ACTIVITY — The required output is the exact run of lines below that opens at the line with "The pixel at" and closes at the line with "Point (493, 290)".
§ §
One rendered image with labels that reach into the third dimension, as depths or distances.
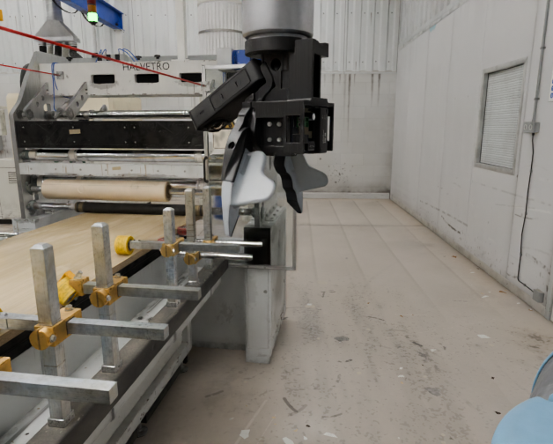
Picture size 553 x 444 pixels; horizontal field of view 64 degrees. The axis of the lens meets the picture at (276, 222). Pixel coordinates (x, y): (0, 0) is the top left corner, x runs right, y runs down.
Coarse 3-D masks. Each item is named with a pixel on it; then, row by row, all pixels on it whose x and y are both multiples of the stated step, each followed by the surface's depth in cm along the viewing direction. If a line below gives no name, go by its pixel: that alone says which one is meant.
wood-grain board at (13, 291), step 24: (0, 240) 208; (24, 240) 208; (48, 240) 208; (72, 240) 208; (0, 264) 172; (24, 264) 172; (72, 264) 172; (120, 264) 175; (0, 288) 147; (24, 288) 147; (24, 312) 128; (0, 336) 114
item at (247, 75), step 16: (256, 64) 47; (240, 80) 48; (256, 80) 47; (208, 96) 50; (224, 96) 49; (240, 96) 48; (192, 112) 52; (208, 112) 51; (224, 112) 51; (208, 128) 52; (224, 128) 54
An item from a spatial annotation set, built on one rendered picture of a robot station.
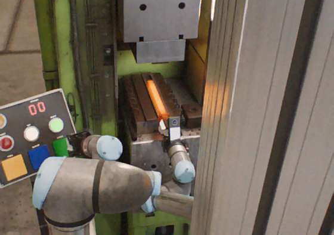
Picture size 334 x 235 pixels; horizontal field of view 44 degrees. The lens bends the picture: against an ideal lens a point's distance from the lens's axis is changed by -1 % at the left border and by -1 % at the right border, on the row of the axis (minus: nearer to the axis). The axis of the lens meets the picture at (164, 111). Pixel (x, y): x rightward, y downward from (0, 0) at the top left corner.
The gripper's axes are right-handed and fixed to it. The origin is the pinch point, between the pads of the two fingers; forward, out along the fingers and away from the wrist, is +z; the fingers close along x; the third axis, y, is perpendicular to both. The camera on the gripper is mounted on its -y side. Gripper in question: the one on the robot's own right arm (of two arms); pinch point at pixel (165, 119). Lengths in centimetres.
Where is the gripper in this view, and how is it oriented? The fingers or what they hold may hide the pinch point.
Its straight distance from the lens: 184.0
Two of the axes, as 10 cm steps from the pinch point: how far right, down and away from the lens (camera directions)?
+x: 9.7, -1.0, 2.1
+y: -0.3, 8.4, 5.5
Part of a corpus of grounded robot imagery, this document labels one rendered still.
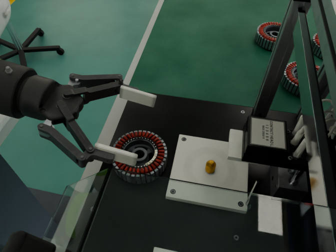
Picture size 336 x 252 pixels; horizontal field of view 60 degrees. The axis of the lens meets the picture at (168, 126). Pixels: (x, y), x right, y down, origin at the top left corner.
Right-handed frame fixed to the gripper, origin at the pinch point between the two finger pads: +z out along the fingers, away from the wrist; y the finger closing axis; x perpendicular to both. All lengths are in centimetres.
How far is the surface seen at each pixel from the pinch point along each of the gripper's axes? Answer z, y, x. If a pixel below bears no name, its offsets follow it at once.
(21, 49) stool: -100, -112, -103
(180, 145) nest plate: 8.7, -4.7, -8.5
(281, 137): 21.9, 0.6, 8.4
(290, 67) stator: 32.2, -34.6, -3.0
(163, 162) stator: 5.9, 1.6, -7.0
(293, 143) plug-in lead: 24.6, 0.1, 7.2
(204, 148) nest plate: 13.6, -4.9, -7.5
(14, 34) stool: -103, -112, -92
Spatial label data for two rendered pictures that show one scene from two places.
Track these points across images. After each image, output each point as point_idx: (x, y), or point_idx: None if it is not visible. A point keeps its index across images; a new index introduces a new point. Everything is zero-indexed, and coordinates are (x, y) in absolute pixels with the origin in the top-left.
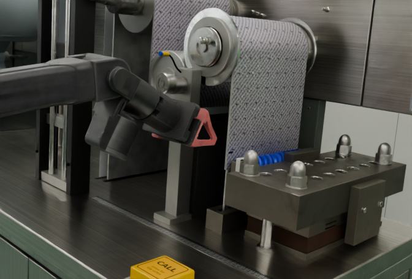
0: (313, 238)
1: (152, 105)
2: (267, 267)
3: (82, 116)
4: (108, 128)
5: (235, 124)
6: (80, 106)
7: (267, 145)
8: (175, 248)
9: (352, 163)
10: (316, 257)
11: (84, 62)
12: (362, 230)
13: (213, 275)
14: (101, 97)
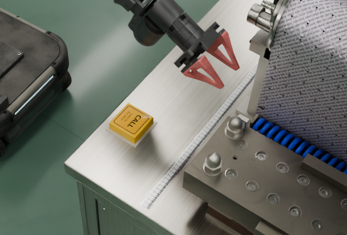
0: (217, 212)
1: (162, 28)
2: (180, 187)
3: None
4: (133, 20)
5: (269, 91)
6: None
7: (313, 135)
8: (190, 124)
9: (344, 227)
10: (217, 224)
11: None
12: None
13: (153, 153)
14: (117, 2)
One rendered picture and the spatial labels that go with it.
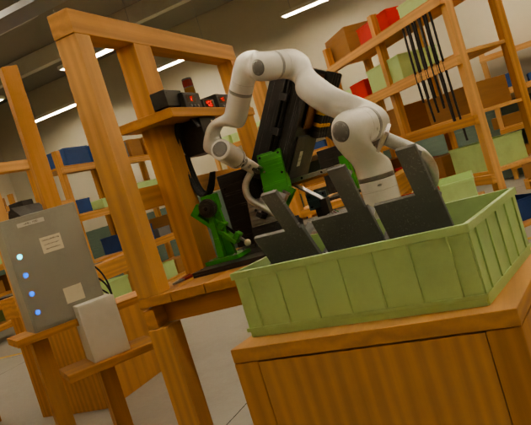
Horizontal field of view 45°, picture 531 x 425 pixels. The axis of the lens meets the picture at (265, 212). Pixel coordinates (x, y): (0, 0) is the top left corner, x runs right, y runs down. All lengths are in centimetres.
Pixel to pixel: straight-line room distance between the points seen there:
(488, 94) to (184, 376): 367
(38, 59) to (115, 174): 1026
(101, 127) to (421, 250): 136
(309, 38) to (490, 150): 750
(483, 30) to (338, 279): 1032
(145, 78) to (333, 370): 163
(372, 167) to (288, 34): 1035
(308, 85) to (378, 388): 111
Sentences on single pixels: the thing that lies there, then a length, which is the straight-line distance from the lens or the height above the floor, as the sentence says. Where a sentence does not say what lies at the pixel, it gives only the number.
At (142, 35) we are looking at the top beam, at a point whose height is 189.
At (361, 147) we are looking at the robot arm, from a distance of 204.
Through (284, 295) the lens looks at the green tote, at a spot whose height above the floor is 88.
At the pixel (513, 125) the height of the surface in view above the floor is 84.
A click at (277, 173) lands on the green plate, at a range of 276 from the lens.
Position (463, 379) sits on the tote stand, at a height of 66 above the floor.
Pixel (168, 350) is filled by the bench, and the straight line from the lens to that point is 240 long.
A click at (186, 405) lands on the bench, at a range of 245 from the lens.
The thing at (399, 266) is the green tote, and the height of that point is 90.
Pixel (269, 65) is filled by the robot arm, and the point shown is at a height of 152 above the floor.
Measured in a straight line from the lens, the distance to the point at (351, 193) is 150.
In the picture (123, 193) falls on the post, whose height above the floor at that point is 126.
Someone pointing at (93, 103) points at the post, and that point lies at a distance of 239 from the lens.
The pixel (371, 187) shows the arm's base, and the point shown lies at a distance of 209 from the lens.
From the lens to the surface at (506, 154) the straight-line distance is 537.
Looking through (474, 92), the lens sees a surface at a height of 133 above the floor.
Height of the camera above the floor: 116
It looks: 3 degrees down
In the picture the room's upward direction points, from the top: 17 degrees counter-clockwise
§ §
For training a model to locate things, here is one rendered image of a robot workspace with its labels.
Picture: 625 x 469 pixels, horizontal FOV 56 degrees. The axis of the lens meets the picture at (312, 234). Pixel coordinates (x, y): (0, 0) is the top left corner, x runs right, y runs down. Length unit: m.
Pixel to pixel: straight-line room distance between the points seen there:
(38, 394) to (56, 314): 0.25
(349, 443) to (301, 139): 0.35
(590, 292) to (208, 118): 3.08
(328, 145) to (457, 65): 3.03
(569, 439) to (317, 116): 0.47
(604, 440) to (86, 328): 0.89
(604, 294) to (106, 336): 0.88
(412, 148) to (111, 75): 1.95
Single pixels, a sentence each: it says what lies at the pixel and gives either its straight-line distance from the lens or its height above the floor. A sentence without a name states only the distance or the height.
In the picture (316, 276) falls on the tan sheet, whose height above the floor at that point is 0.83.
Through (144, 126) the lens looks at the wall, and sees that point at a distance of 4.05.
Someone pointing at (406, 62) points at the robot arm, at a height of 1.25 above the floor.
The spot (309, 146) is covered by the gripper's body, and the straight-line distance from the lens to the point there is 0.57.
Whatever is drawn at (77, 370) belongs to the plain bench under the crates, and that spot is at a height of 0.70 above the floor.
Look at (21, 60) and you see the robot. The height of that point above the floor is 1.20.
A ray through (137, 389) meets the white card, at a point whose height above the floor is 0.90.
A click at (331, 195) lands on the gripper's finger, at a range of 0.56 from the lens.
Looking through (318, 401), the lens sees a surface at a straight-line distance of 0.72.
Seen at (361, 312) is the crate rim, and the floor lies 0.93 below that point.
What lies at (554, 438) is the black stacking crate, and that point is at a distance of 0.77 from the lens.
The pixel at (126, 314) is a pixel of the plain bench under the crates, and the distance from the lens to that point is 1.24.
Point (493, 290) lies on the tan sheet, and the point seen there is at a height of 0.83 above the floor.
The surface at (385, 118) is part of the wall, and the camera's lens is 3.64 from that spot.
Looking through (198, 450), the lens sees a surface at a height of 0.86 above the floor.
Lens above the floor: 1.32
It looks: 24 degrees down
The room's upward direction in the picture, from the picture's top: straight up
§ §
RESULT FOR THIS EXERCISE —
The pixel at (126, 314) is a pixel of the plain bench under the crates, and the distance from the lens to that point is 1.24.
Point (493, 290) lies on the tan sheet, and the point seen there is at a height of 0.83 above the floor.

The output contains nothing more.